_Aim of the exercise_: An exact transcript is required of the lines below, from the one containing "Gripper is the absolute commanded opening" through the very last; leave every picture out of it.

_Information supplied_:

══════════

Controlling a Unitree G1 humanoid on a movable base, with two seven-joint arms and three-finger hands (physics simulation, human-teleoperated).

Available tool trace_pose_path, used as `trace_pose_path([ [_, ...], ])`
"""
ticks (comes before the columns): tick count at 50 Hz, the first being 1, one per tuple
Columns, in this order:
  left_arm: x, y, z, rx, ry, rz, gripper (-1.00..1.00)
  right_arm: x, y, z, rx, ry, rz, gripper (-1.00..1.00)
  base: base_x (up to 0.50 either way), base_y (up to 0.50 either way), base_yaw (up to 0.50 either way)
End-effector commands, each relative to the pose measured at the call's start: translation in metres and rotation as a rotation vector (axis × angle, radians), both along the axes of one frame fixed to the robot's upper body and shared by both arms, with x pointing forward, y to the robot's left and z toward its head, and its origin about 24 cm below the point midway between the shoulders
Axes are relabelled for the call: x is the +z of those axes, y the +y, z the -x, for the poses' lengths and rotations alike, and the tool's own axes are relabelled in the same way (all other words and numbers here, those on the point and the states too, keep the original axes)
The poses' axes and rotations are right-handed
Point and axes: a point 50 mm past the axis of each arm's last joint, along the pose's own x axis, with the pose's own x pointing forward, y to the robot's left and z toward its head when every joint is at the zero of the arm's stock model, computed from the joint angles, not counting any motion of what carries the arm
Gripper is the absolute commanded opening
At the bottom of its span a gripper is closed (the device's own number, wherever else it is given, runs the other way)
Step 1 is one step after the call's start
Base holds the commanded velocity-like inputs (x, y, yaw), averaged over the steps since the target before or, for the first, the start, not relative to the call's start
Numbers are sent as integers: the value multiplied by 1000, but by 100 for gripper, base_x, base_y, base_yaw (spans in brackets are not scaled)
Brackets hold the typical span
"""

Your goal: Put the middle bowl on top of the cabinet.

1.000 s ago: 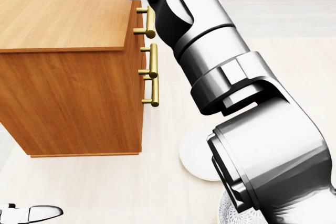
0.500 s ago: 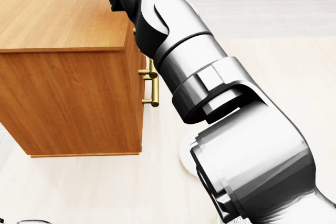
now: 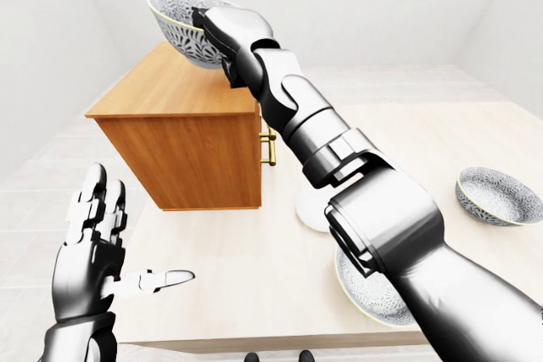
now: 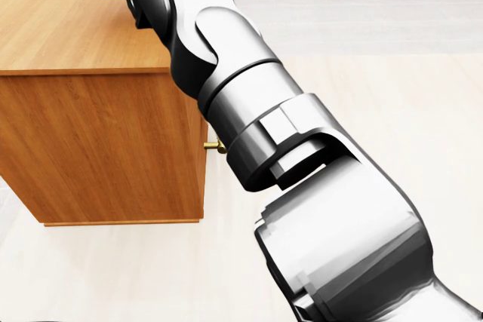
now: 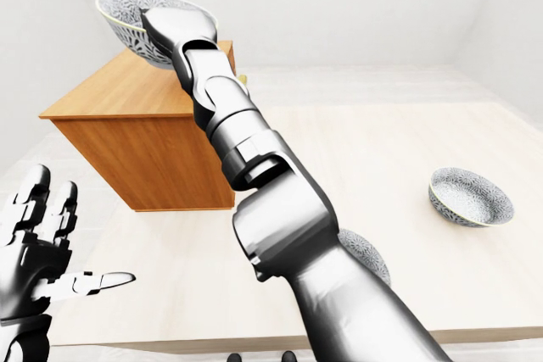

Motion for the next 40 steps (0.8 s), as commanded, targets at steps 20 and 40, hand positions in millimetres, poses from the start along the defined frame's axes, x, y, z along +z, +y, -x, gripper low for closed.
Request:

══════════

_Output for this exercise_:
Gripper is the absolute commanded opening
At the bottom of its span a gripper is closed (the device's own number, wherever else it is given, runs the other way)
Step 1 is one step after the call's start
Base holds the commanded velocity-like inputs (x, y, yaw), averaged over the steps since the target before or, for the first, the start, not relative to the call's start
Numbers are sent as integers: the value multiplied by 1000, but by 100 for gripper, base_x, base_y, base_yaw (spans in brackets are not scaled)
Brackets hold the typical span
"""

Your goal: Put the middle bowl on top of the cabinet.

1.000 s ago: 
0.500 s ago: 
now: 
now: 
now: 

Motion for the next 40 steps (0.8 s), as commanded, targets at steps 20 and 40, hand positions in millimetres, poses from the start along the defined frame's axes, x, y, z along +z, +y, -x, gripper low for closed.
Request:

That concludes the exercise.